Échecs et réussites

Réussites

La réussite principale de nos conversations est d’avoir fécondé de façon directe ou indirecte les débats de rue et les débats de Comité de quartier, comme nous avons pu le constater sur divers sujets précis. C’est même très directement des Conversations Socratiques que sont sorties certaines réponses extrêmement élaborées et en même temps donnant une attitude concrète à des problèmes urgents (par exemple le squatt des anciens locaux de la Sécurité sociale : nuit de la Saint Sylvestre passés en famille habitants/squatters).

Par ailleurs, mais cela n’est pas mesurable ni spectaculaire, il nous semble que la conscience des gens du quartier a changé : rapport à l’écrit (certains auteurs sont devenus des références courantes: Platon/Socrate, Tocqueville, Meschonnic…), rapport aux édiles (moins de timidité ou, ce qui revient au même, d’attitudes nihilistes ou poujadistes, et désir de savoir, de participer), rapport des gens entre eux (les conversations ont généré beaucoup d’interconnaissance, et de relations qui durent).

Notre persévérance (10 ans) nous semble être une réussite en soi, même si on ne peut pas dire aujourd’hui à quoi elle servira.

Échecs

Dès le début, nous avons renoncé à la maïeutique. Les gens n’y sont pas habitués et il nous a semblé difficile de l’imposer même si nous ne renonçons pas à l’introduire peu à peu. Socrate  et son attitude civico-politique sont toujours restés, par contre, un exemple. Une référence pour tous.

Les Conversations Socratiques n’ont pas  »révolutionné » Arnaud-Bernard : le nombre des participants est faible (20 à 40 personnes selon les sujets, deux ou trois fois plus en certaines occasions – jusqu’à 120 pour une conversation sur le féminisme) et notre parti-pris de ne pas faire venir des « stars » du débat, même de temps en temps (pour que la star reste toujours le débat Iui-même), est peut-être trop raide.

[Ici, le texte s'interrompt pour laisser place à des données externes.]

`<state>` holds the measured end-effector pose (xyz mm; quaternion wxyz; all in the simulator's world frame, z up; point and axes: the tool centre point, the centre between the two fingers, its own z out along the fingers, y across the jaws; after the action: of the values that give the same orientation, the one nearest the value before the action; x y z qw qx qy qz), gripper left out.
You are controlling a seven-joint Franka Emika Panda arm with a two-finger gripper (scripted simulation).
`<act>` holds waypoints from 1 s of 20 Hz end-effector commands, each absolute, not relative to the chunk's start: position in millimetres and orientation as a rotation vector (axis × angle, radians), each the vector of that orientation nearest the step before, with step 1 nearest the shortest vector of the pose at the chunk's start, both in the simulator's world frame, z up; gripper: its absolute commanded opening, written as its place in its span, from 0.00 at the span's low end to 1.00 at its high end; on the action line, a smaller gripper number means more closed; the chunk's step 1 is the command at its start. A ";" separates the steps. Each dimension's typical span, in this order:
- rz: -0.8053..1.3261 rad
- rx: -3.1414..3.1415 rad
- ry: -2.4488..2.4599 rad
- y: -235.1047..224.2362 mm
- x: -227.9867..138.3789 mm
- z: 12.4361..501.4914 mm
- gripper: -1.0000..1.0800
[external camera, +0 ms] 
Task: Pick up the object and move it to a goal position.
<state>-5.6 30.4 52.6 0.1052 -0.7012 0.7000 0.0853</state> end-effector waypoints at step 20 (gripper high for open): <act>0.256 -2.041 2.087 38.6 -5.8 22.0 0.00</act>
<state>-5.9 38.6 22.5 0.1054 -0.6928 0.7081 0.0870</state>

Un échec est celui que nous avons connu avec le mouvement des Cafés philosophiques. Contactés par un de ses futurs promoteurs en 91, nous n’avons pas su, ni face à lui, ni face à la presse, défendre la spécificité et l’intérêt de notre formule. Les Cafés philosophiques, lancés dès 92 à Paris, puis dans toutes les grandes villes, se sont développés et ont occupé le terrain avec des principes qui nous semblent opposés aux nôtres: réunion de gens en des lieux fermés (interdisant par cela même l’accès à certaines personnes), présence nombreuse de spécialistes (pas de rupture avec le type universitaire des problématiques), thèmes abordés dans la logique de la philosophie spéculative traditionnelle, participation des personnes venues de partout et qui ne se rencontrent pas régulièrement sur des terrains où l’harmonie entre principes et actes est vérifiable (dans un quartier où tout le monde vous connaît on ne tient pas impunément certains discours), aucun lien entre le questionnement et des réponses concrètes, quotidiennes, ou exceptionnelles (cf. conversations sur le FN à Toulon où l’attitude de Socrate face à sa condamnation à été très « parlante »).

Dans la bataille intellectuelle des années 90, le mouvement des Cafés philosophique a triomphé spectaculairement, occultant au passage notre formule. Il est notable :

– que la presse nationale, quand elle a parlé de nous, nous a confondu avec ce mouvement ;

– que notre formule n’a été, à notre connaissance, reprise nulle part ailleurs ;

– que dès la diffusion du modèle Café philosophique, certains à Toulouse ont choisi cette formule plutôt que la nôtre : plusieurs professeurs ou amateurs de philosophie, des étudiants en philosophie ou en sociologie, qui apparemment se sentaient en danger devant un public jugé trop « bigarré » et des contestations trop « loufoques » ou « terre à terre » ont déserté nos conversations pour les Cafés.

Il est évident pour nous que le mouvement des Cafés philosophiques (*), parti d’une généreuse intention, est en partie une parfois sympathique (pas toujours) illusion d’action pour la démocratie et pour l’éducation.

Claude Sicre (janvier 99)

(*) Tel que nous le connaissons : visites à plusieurs endroits (Toulouse, Paris), articles de presse, radio, télévision. Mais aussi tel qu’il se présente lui-même (interviews). Il faudrait voir bien sûr de plus près la pluralité des pratiques.